Racial composition as of the 2020 census
| Race | Number | Percent |
|---|---|---|
| White | 2,764 | 91.8% |
| Black or African American | 20 | 0.7% |
| American Indian and Alaska Native | 10 | 0.3% |
| Asian | 5 | 0.2% |
| Native Hawaiian and Other Pacific Islander | 0 | 0.0% |
| Some other race | 43 | 1.4% |
| Two or more races | 169 | 5.6% |
| Hispanic or Latino (of any race) | 187 | 6.2% |

===2010 census===
At the 2010 census there were 3,019 people, 1,458 households, and 825 families living in the village. The population density was 1378.5 PD/sqmi. There were 1,635 housing units at an average density of 746.6 /sqmi. The racial makeup of the village was 95.9% White, 0.7% African American, 0.3% Native American, 0.3% Asian, 1.1% from other races, and 1.8% from two or more races. Hispanic or Latino of any race were 5.6%.

Of the 1,458 households 21.5% had children under the age of 18 living with them, 40.3% were married couples living together, 11.7% had a female householder with no husband present, 4.6% had a male householder with no wife present, and 43.4% were non-families. 37.5% of households were one person and 16.7% were one person aged 65 or older. The average household size was 2.07 and the average family size was 2.68.
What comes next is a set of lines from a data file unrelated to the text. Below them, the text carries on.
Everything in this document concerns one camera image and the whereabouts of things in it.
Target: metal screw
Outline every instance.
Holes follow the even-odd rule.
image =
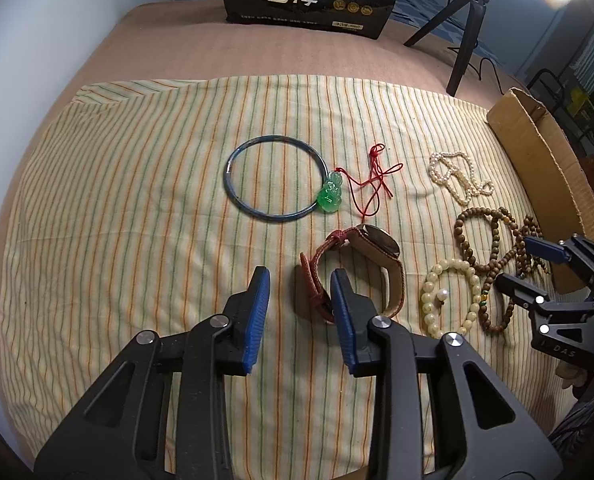
[[[155,333],[152,330],[142,330],[137,334],[136,339],[140,345],[149,345],[155,340]]]
[[[372,321],[377,328],[388,328],[392,323],[391,319],[386,316],[375,316]]]
[[[464,338],[456,332],[449,332],[443,337],[450,346],[462,346],[464,344]]]
[[[229,322],[231,320],[223,314],[217,314],[217,316],[211,317],[211,326],[215,328],[224,328]]]

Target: pearl necklace
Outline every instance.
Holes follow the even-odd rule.
[[[480,301],[482,300],[480,279],[475,274],[475,269],[473,269],[468,262],[451,258],[450,260],[440,260],[437,264],[431,267],[430,272],[426,275],[426,281],[424,282],[424,285],[422,285],[421,310],[424,313],[426,331],[436,339],[439,339],[443,335],[443,332],[439,327],[439,323],[437,323],[437,320],[439,319],[439,311],[435,312],[433,301],[437,298],[443,306],[444,302],[448,299],[449,293],[445,288],[441,288],[435,292],[435,286],[439,283],[440,274],[448,269],[455,269],[464,273],[469,285],[471,285],[471,306],[469,308],[469,313],[466,315],[466,319],[461,327],[456,330],[458,334],[468,334],[468,331],[472,328],[473,322],[477,320],[477,313],[480,310]]]
[[[450,158],[460,156],[468,164],[468,176],[455,164],[450,161]],[[445,174],[439,173],[435,167],[441,162],[448,168]],[[473,164],[471,157],[464,152],[436,152],[430,156],[428,165],[428,174],[430,180],[432,180],[438,186],[444,186],[451,196],[462,206],[467,206],[471,201],[471,198],[477,195],[490,196],[493,194],[495,188],[491,180],[485,180],[481,184],[475,178],[475,165]],[[459,193],[450,183],[451,177],[455,175],[457,181],[464,189],[464,198],[459,196]]]

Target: green jade pendant
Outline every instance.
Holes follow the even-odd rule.
[[[339,171],[328,173],[328,179],[317,194],[317,203],[326,213],[334,213],[341,205],[342,176]]]

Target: tripod
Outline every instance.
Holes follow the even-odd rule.
[[[459,86],[462,77],[466,73],[468,63],[471,60],[472,51],[477,43],[477,36],[482,28],[482,22],[484,21],[484,14],[486,14],[486,3],[489,0],[453,0],[437,15],[432,18],[426,25],[418,30],[406,43],[405,46],[413,46],[429,32],[437,28],[440,23],[445,22],[455,12],[460,10],[467,4],[471,4],[471,8],[468,12],[468,19],[466,20],[466,27],[464,28],[464,36],[462,37],[462,43],[459,47],[459,53],[453,65],[453,72],[451,78],[446,87],[446,92],[450,96],[455,96],[457,87]]]

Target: striped cloth
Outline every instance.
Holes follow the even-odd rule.
[[[312,254],[334,229],[359,223],[347,194],[336,214],[267,224],[227,199],[221,171],[251,137],[296,137],[329,167],[367,173],[367,152],[383,142],[381,164],[394,192],[373,222],[399,242],[407,297],[397,321],[420,330],[419,294],[429,268],[456,256],[460,207],[427,176],[429,155],[464,150],[479,178],[496,185],[473,205],[532,212],[513,166],[485,123],[486,110],[393,84],[326,76],[242,76],[210,81],[136,81],[82,88],[43,132],[14,198],[0,292],[2,386],[11,416],[37,453],[74,402],[142,329],[182,332],[220,312],[257,265],[271,272],[263,346],[253,373],[227,381],[237,478],[326,479],[365,464],[373,380],[350,377],[337,334],[311,316],[299,252]],[[285,144],[249,149],[234,168],[245,201],[270,212],[308,204],[320,177],[308,155]],[[488,259],[490,226],[466,234]],[[504,230],[501,251],[512,243]],[[347,269],[355,290],[385,305],[380,269],[342,249],[320,274]],[[552,293],[549,280],[536,278]],[[457,328],[471,303],[462,274],[442,275],[451,291],[443,330]],[[491,294],[493,319],[501,297]],[[516,310],[503,336],[475,326],[469,341],[550,430],[572,403],[555,361],[530,348],[530,322]],[[423,391],[425,464],[431,425]],[[174,406],[170,417],[175,416]],[[173,463],[169,432],[167,464]]]
The median age in the village was 47.4 years. 17.7% of residents were under the age of 18; 8.2% were between the ages of 18 and 24; 20.8% were from 25 to 44; 29.5% were from 45 to 64; and 23.8% were 65 or older. The gender makeup of the village was 46.1% male and 53.9% female.

===2000 census===
At the 2000 census there were 2,546 people, 1,078 households, and 743 families living in the village. The population density was 1,532.0 PD/sqmi. There were 1,110 housing units at an average density of 667.9 /sqmi. The racial makeup of the village was 97.29% White, 0.51% African American, 0.31% Native American, 0.24% Asian, 0.71% from other races, and 0.94% from two or more races. Hispanic or Latino of any race were 2.67%.
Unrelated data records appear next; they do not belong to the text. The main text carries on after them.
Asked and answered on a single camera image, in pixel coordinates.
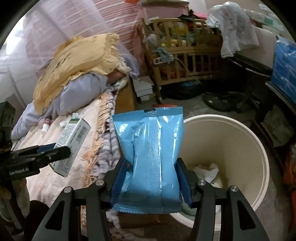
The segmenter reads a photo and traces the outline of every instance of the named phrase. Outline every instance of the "mosquito net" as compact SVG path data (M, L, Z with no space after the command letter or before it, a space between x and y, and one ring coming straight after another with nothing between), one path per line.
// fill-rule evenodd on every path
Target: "mosquito net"
M74 36L115 32L119 52L133 52L137 7L124 0L40 0L14 27L0 50L0 102L16 108L15 121L32 102L38 71Z

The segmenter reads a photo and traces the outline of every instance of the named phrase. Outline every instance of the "beige bucket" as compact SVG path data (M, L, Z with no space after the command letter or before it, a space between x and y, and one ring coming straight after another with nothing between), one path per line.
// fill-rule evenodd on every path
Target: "beige bucket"
M224 188L236 185L254 210L261 204L269 182L267 155L260 140L240 122L221 115L198 115L184 120L179 157L188 169L199 164L217 164ZM182 212L171 216L193 227L194 217ZM215 231L220 228L218 213Z

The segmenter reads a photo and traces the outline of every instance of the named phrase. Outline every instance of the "cardboard box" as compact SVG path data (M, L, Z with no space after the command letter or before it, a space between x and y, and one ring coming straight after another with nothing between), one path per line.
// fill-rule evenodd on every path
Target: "cardboard box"
M68 146L71 149L71 156L67 159L50 163L49 166L54 172L63 177L68 176L78 151L90 129L91 126L84 119L70 120L54 148Z
M151 89L153 85L154 84L149 76L133 79L133 86L135 88L135 92Z
M151 88L151 89L147 89L147 90L138 91L138 92L136 92L136 95L137 95L137 97L142 97L145 95L150 95L152 93L153 93L153 90Z
M155 93L149 94L149 95L144 95L140 97L140 102L145 103L148 100L151 100L155 97Z

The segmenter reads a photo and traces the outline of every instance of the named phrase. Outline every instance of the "wooden crib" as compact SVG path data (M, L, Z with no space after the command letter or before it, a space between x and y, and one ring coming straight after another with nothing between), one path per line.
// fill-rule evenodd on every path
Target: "wooden crib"
M216 78L222 46L218 28L208 27L200 19L193 22L179 18L155 19L147 24L141 19L138 31L160 101L162 85ZM159 63L160 55L155 52L159 47L173 55L170 64Z

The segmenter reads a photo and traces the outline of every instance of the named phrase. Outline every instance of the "blue gripper pad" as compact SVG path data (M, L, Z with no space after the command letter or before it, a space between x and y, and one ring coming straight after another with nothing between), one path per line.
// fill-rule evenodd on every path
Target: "blue gripper pad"
M192 208L193 203L199 202L201 199L201 194L197 192L195 187L198 177L194 171L190 171L186 168L182 158L177 159L175 170L183 199L185 203Z
M37 153L41 153L41 152L44 152L44 151L52 150L52 149L54 149L55 144L56 143L39 146L38 149L37 149Z
M119 159L113 171L117 171L117 170L118 170L118 173L111 187L111 197L110 197L111 207L113 207L115 203L118 201L124 179L126 178L127 162L125 158Z
Of the 1,078 households 28.4% had children under the age of 18 living with them, 53.0% were married couples living together, 12.3% had a female householder with no husband present, and 31.0% were non-families. 27.5% of households were one person and 10.4% were one person aged 65 or older. The average household size was 2.35 and the average family size was 2.85.
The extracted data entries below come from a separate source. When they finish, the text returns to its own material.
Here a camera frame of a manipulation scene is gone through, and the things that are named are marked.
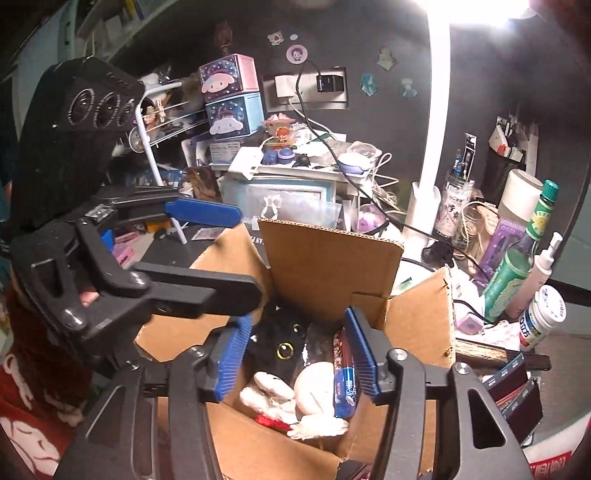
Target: lid
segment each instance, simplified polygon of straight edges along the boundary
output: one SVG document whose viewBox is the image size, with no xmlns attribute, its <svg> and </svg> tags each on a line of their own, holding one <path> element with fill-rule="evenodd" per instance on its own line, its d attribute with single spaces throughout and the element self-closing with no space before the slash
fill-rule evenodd
<svg viewBox="0 0 591 480">
<path fill-rule="evenodd" d="M 549 285 L 544 285 L 534 296 L 534 301 L 542 320 L 548 328 L 554 328 L 566 318 L 566 304 L 560 293 Z"/>
<path fill-rule="evenodd" d="M 551 202 L 556 201 L 558 196 L 558 190 L 560 188 L 552 180 L 546 180 L 544 182 L 544 190 L 542 190 L 542 197 L 547 198 Z"/>
</svg>

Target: pink storage box
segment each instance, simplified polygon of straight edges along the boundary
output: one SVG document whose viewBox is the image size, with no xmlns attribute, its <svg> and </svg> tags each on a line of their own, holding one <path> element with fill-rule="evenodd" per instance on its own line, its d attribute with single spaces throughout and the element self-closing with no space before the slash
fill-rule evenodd
<svg viewBox="0 0 591 480">
<path fill-rule="evenodd" d="M 205 103 L 240 93 L 258 92 L 255 60 L 244 55 L 228 55 L 199 67 Z"/>
</svg>

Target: green bottle
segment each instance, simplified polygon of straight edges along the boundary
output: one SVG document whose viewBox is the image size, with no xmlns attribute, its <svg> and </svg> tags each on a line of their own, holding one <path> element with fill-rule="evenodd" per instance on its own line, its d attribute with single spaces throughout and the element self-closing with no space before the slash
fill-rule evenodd
<svg viewBox="0 0 591 480">
<path fill-rule="evenodd" d="M 525 233 L 509 247 L 483 293 L 487 319 L 494 321 L 503 313 L 530 274 L 534 265 L 535 250 L 544 236 L 557 195 L 558 185 L 551 180 L 546 180 Z"/>
</svg>

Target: pen holder
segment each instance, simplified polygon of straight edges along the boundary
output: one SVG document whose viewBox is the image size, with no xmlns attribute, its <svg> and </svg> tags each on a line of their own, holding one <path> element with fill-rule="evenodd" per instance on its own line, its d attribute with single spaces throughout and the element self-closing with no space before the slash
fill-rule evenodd
<svg viewBox="0 0 591 480">
<path fill-rule="evenodd" d="M 460 224 L 462 207 L 470 200 L 474 180 L 465 181 L 447 172 L 446 185 L 441 194 L 441 203 L 435 219 L 435 234 L 443 240 L 450 240 Z"/>
</svg>

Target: cartoon sticker
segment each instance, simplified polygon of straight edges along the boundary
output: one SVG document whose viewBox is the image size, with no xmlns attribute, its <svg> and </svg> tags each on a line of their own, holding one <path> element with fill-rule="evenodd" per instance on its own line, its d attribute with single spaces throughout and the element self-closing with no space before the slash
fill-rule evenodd
<svg viewBox="0 0 591 480">
<path fill-rule="evenodd" d="M 394 58 L 392 49 L 390 47 L 383 46 L 379 49 L 378 65 L 384 70 L 390 71 L 392 67 L 398 65 L 398 60 Z"/>
<path fill-rule="evenodd" d="M 294 65 L 300 65 L 308 59 L 308 50 L 303 45 L 292 45 L 285 54 L 287 61 Z"/>
<path fill-rule="evenodd" d="M 361 90 L 368 97 L 371 97 L 378 91 L 378 86 L 375 84 L 374 76 L 370 73 L 366 73 L 361 77 Z"/>
<path fill-rule="evenodd" d="M 216 120 L 212 127 L 209 129 L 209 133 L 212 135 L 223 135 L 230 132 L 237 132 L 244 128 L 244 124 L 239 122 L 235 118 L 227 117 L 220 120 Z"/>
<path fill-rule="evenodd" d="M 271 45 L 273 45 L 274 47 L 283 43 L 283 33 L 282 32 L 272 33 L 271 35 L 267 35 L 267 38 L 271 42 Z"/>
<path fill-rule="evenodd" d="M 401 95 L 406 98 L 406 100 L 415 98 L 418 95 L 418 92 L 413 88 L 412 79 L 402 79 L 400 80 L 400 83 L 402 83 Z"/>
<path fill-rule="evenodd" d="M 202 93 L 218 93 L 228 88 L 228 85 L 234 83 L 236 79 L 227 73 L 214 73 L 201 87 Z"/>
</svg>
The age distribution was 23.4% under the age of 18, 9.0% from 18 to 24, 26.7% from 25 to 44, 24.7% from 45 to 64, and 16.3% 65 or older. The median age was 40 years. For every 100 females there were 90.0 males. For every 100 females age 18 and over, there were 88.7 males.

The median household income was $40,234 and the median family income was $54,063. Males had a median income of $44,185 versus $26,042 for females. The per capita income for the village was $19,783. About 3.7% of families and 4.7% of the population were below the poverty line, including 2.5% of those under age 18 and 4.6% of those age 65 or over.
==Education==
It is in the Lake Local School District.

The former Walbridge Elementary School was sold by the school district in 2012.

Walbridge has a public library, a branch of the Wood County District Public Library.

==Notable people==
- Ed Scott - A right-handed pitcher who appeared for two years in the major leagues.
- Michael Lee Lockheart - A multistate serial killer executed in 1997 in Texas.